“Arsenik sangat melekat erat pada oksida besi tersebut ,” kata Angelia Seyfferth, seorang ahli biogeokimia tanah UD dan profesor di Departemen Ilmu Tanaman dan Tanah, serta salah satu penulis penelitian tersebut. “Ketika oksida besi digunakan oleh organisme ini untuk bernapas, mereka berubah dari mineral padat menjadi fase larutan.
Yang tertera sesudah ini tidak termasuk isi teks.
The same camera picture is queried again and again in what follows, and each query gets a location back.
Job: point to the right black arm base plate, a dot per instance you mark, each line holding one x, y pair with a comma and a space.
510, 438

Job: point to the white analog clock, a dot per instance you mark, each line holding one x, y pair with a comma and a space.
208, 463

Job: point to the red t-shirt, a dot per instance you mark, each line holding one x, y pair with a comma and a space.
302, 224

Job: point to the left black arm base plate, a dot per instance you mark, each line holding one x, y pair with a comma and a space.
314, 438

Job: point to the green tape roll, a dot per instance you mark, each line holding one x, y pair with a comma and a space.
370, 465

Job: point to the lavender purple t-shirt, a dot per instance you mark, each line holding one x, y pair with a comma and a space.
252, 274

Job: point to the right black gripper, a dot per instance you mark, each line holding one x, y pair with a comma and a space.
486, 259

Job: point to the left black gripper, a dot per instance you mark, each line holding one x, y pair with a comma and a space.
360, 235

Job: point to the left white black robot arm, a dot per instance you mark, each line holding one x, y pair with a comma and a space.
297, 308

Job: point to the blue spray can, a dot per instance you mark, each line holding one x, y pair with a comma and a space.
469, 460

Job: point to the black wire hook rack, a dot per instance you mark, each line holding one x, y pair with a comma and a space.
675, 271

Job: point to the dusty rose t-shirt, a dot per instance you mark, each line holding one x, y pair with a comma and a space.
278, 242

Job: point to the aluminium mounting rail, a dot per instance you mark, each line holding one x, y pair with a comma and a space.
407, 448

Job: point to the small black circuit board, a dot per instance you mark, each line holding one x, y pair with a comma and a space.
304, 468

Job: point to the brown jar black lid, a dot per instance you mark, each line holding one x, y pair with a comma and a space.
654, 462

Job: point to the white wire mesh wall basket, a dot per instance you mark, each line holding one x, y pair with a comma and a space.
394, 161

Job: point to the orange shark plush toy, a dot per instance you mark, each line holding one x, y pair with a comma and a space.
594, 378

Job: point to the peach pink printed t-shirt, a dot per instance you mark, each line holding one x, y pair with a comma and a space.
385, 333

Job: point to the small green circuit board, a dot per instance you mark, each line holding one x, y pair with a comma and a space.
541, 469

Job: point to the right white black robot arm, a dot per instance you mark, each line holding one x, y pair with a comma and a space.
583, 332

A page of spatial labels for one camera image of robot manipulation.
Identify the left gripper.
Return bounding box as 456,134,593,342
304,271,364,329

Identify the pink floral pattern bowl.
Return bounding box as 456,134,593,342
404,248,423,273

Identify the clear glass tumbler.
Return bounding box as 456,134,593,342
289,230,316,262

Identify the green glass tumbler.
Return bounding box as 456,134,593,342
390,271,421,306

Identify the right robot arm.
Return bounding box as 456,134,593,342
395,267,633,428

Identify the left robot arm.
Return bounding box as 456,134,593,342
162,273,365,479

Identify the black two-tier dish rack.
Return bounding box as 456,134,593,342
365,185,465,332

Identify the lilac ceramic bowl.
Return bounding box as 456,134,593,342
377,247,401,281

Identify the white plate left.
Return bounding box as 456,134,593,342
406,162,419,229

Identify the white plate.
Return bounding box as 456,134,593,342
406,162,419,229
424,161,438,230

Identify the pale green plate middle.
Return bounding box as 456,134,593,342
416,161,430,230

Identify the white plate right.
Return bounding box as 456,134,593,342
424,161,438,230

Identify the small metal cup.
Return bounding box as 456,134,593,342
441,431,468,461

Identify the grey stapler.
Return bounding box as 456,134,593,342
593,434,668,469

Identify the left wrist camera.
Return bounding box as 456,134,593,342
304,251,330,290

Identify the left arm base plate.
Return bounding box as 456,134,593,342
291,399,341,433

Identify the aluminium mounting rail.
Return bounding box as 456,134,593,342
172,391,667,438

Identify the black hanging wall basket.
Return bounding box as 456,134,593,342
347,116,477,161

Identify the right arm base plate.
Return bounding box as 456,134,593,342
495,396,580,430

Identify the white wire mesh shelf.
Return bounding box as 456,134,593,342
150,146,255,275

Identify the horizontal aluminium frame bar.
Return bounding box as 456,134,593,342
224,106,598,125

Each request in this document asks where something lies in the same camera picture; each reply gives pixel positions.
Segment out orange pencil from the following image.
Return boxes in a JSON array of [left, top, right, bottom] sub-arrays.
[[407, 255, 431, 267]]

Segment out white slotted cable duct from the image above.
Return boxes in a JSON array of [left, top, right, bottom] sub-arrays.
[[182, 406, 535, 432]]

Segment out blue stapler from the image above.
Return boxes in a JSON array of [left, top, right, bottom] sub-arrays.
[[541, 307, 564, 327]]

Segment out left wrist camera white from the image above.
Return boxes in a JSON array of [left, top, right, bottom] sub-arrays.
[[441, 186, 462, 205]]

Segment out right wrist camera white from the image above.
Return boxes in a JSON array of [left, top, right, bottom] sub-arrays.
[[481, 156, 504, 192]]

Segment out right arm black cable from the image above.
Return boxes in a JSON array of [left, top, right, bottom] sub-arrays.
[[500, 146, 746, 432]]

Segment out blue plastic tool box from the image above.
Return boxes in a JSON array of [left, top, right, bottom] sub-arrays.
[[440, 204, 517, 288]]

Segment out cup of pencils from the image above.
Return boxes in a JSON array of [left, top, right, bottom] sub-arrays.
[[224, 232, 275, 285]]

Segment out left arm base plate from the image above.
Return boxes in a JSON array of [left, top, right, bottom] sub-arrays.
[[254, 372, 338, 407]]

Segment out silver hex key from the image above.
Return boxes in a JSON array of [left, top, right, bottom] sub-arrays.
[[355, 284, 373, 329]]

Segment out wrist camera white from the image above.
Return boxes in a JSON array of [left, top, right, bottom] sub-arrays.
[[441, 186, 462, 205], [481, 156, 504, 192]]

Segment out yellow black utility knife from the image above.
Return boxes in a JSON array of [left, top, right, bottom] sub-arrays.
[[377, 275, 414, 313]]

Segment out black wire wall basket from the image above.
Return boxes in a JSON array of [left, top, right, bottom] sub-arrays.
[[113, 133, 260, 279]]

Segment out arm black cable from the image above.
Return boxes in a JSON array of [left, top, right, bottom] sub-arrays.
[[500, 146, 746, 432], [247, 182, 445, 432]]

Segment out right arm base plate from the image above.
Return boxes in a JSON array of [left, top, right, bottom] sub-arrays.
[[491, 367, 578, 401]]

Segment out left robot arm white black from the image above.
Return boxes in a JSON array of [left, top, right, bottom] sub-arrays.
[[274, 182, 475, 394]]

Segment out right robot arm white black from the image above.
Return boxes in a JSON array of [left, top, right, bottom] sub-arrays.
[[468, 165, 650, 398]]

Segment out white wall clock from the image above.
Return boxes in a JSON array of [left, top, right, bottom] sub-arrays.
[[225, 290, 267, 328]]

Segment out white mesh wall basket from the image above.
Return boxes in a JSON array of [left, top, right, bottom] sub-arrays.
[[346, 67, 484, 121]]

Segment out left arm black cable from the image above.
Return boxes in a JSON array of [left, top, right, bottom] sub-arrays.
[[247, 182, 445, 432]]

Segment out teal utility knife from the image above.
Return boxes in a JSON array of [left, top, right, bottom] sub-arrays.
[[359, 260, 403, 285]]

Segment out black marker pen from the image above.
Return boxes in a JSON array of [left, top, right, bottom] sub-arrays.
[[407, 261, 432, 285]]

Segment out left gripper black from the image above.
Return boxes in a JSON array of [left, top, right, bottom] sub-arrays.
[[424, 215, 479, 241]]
Anda pada dasarnya melarutkannya, dan ketika Anda melarutkannya, arsenik yang menempel padanya masuk ke dalam air.” dilansir dari phys.org pada hari Selasa (3/9/2024).
Seyfferth mengatakan bahwa begitu arsenik berada di dalam air, zat itu dapat dengan mudah diserap oleh akar padi dan terbawa ke dalam bulir padi, Seyfferth dan rekan peneliti Matt Limmer menanam padi di 18 ladang kecil di UD Newark Farm, memaparkan sawah tersebut pada berbagai kondisi banjir dan basah.
Setelah mereka memanen padi dan menganalisis jumlah arsenik dan kadmium di dalamnya, para peneliti justru menemukan bahwa semakin tergenang air di ladang, semakin banyak arsenik dan semakin sedikit kadmium yang terkumpul di dalam padi. Sebaliknya, semakin kering ladang, semakin banyak kadmium dan semakin sedikit arsenik yang terkumpul. Akan tetapi, bahkan dalam kondisi kering ketika terdapat lebih banyak kadmium, konsentrasi kadmium dalam biji-bijian tidak menimbulkan risiko bagi kesehatan manusia.
Ketika sawah tergenang air, dan arsenik terserap, para peneliti melihat terjadinya metanogenesis, yaitu ketika organisme di dalam tanah menghasilkan gas rumah kaca metana yang kuat dan melepaskannya ke atmosfer. Sementara itu, kelebihan air mereduksi sulfat di dalam tanah menjadi sulfida, menyebabkan kadmium mengendap bersama sulfida.